Return all lines in the data where the string "corner" can be found.
BEGIN
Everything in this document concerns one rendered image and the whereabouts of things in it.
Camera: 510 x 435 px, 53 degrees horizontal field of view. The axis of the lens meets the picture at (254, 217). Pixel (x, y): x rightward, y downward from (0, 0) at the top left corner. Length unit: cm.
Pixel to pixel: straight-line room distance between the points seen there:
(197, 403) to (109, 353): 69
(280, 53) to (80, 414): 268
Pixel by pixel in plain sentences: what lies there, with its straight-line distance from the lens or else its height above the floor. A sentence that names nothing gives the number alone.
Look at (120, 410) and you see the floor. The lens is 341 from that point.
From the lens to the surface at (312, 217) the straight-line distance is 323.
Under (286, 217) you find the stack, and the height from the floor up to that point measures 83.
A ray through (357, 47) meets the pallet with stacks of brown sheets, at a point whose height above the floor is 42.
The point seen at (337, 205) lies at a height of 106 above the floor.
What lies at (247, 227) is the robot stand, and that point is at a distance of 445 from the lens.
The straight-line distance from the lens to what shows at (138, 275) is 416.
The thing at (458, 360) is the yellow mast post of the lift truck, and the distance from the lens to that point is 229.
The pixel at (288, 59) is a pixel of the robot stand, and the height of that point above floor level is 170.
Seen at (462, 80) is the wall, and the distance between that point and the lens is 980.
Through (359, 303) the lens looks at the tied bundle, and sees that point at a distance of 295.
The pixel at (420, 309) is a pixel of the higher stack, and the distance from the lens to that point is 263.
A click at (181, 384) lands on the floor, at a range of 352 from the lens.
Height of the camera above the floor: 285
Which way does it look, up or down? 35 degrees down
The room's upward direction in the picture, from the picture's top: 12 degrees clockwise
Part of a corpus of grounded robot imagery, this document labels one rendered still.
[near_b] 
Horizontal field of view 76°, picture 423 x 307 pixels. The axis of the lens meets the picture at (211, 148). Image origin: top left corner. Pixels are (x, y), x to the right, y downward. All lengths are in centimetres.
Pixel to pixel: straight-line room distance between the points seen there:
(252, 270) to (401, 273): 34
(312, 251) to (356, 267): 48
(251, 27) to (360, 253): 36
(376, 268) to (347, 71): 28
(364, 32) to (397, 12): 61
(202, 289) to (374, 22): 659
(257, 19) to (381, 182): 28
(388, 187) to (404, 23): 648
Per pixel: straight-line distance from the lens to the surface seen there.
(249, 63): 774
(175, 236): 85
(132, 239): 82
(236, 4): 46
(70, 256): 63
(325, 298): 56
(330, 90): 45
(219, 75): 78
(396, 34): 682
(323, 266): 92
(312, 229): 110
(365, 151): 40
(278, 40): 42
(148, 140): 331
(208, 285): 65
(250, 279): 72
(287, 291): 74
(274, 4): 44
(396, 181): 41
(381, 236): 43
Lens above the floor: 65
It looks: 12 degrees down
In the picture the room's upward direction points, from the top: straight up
END
▶ _ANSWER BOX_:
Camera: 510 x 435 px, 53 degrees horizontal field of view. The axis of the lens meets the picture at (254, 217). Pixel (x, y): x rightward, y downward from (0, 0) at the top left corner. Length unit: cm.
Horizontal field of view 76°, picture 423 x 307 pixels. The axis of the lens meets the picture at (211, 148). Image origin: top left corner. Pixels are (x, y), x to the right, y downward. All lengths are in centimetres.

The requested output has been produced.